What you will do >>
Every record must be repeated precisely as it stands.

Material for this exercise >>

=== Begin Enclosure ===

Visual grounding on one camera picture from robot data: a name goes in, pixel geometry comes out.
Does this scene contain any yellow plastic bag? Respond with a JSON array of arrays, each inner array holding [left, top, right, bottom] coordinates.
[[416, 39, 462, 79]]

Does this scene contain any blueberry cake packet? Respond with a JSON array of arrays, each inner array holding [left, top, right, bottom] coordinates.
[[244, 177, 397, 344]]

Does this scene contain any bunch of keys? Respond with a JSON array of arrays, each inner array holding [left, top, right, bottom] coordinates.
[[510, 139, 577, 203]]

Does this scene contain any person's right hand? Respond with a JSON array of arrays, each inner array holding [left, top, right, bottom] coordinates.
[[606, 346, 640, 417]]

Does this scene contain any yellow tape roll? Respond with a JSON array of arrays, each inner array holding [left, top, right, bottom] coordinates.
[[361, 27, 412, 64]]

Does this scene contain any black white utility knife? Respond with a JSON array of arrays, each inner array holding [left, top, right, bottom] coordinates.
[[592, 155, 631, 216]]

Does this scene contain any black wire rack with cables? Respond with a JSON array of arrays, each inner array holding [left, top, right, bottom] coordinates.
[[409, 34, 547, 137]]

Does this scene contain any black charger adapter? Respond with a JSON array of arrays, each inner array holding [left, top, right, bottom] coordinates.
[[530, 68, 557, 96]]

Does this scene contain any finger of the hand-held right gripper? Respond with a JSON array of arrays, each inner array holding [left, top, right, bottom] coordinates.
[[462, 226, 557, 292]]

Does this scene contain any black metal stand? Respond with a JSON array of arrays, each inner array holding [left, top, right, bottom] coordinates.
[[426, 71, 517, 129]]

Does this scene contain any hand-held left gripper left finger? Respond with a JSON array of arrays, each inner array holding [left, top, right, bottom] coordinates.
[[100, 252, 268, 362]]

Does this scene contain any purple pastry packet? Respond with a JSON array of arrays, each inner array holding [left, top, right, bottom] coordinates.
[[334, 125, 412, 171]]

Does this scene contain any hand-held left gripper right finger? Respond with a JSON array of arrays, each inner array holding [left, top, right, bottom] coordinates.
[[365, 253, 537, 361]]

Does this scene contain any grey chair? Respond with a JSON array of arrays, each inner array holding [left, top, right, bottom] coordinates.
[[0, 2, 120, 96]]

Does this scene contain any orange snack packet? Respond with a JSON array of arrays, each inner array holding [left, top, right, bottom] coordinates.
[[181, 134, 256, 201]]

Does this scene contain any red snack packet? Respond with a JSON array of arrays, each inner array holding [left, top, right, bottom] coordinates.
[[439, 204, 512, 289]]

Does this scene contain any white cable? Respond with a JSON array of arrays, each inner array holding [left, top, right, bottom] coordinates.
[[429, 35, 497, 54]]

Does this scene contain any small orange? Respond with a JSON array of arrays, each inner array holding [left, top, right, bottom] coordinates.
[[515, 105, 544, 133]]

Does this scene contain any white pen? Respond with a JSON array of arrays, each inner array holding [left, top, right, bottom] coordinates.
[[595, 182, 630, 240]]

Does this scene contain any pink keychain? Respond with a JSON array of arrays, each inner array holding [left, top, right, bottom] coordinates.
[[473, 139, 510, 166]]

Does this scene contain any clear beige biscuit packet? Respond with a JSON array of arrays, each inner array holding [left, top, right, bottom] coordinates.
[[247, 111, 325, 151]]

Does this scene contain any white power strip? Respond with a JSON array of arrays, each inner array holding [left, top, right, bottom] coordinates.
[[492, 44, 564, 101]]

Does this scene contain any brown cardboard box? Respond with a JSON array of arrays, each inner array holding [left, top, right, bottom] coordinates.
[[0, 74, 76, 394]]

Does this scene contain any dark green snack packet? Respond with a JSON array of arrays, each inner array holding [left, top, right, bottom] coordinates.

=== End Enclosure ===

Answer to this exercise >>
Visual grounding on one camera picture from robot data: a name goes in, pixel geometry comes out.
Does this scene contain any yellow plastic bag? Respond with a JSON array of arrays, each inner array holding [left, top, right, bottom] coordinates.
[[416, 39, 462, 79]]

Does this scene contain any blueberry cake packet? Respond with a JSON array of arrays, each inner array holding [left, top, right, bottom] coordinates.
[[244, 177, 397, 344]]

Does this scene contain any bunch of keys? Respond with a JSON array of arrays, each inner array holding [left, top, right, bottom] coordinates.
[[510, 139, 577, 203]]

Does this scene contain any person's right hand? Respond with a JSON array of arrays, each inner array holding [left, top, right, bottom] coordinates.
[[606, 346, 640, 417]]

Does this scene contain any yellow tape roll? Respond with a JSON array of arrays, each inner array holding [left, top, right, bottom] coordinates.
[[361, 27, 412, 64]]

Does this scene contain any black white utility knife? Respond with a JSON array of arrays, each inner array holding [left, top, right, bottom] coordinates.
[[592, 155, 631, 216]]

Does this scene contain any black wire rack with cables? Respond with a JSON array of arrays, each inner array holding [left, top, right, bottom] coordinates.
[[409, 34, 547, 137]]

Does this scene contain any black charger adapter? Respond with a JSON array of arrays, each inner array holding [left, top, right, bottom] coordinates.
[[530, 68, 557, 96]]

Does this scene contain any finger of the hand-held right gripper? Respond with a JSON array of arrays, each inner array holding [left, top, right, bottom] coordinates.
[[462, 226, 557, 292]]

Does this scene contain any black metal stand? Respond with a JSON array of arrays, each inner array holding [left, top, right, bottom] coordinates.
[[426, 71, 517, 129]]

Does this scene contain any hand-held left gripper left finger? Respond with a JSON array of arrays, each inner array holding [left, top, right, bottom] coordinates.
[[100, 252, 268, 362]]

Does this scene contain any purple pastry packet? Respond with a JSON array of arrays, each inner array holding [left, top, right, bottom] coordinates.
[[334, 125, 412, 171]]

Does this scene contain any hand-held left gripper right finger? Respond with a JSON array of arrays, each inner array holding [left, top, right, bottom] coordinates.
[[365, 253, 537, 361]]

Does this scene contain any grey chair? Respond with a JSON array of arrays, each inner array holding [left, top, right, bottom] coordinates.
[[0, 2, 120, 96]]

Does this scene contain any orange snack packet? Respond with a JSON array of arrays, each inner array holding [left, top, right, bottom] coordinates.
[[181, 134, 256, 201]]

Does this scene contain any red snack packet? Respond with a JSON array of arrays, each inner array holding [left, top, right, bottom] coordinates.
[[439, 204, 512, 289]]

Does this scene contain any white cable? Respond with a JSON array of arrays, each inner array holding [left, top, right, bottom] coordinates.
[[429, 35, 497, 54]]

Does this scene contain any small orange? Respond with a JSON array of arrays, each inner array holding [left, top, right, bottom] coordinates.
[[515, 105, 544, 133]]

Does this scene contain any white pen? Respond with a JSON array of arrays, each inner array holding [left, top, right, bottom] coordinates.
[[595, 182, 630, 240]]

Does this scene contain any pink keychain? Respond with a JSON array of arrays, each inner array holding [left, top, right, bottom] coordinates.
[[473, 139, 510, 166]]

Does this scene contain any clear beige biscuit packet? Respond with a JSON array of arrays, each inner array holding [left, top, right, bottom] coordinates.
[[247, 111, 325, 151]]

Does this scene contain any white power strip? Respond with a JSON array of arrays, each inner array holding [left, top, right, bottom] coordinates.
[[492, 44, 564, 101]]

Does this scene contain any brown cardboard box? Respond with a JSON array of arrays, each inner array holding [left, top, right, bottom] coordinates.
[[0, 74, 76, 394]]

Does this scene contain any dark green snack packet? Respond with a JSON array of arrays, each inner array holding [left, top, right, bottom] coordinates.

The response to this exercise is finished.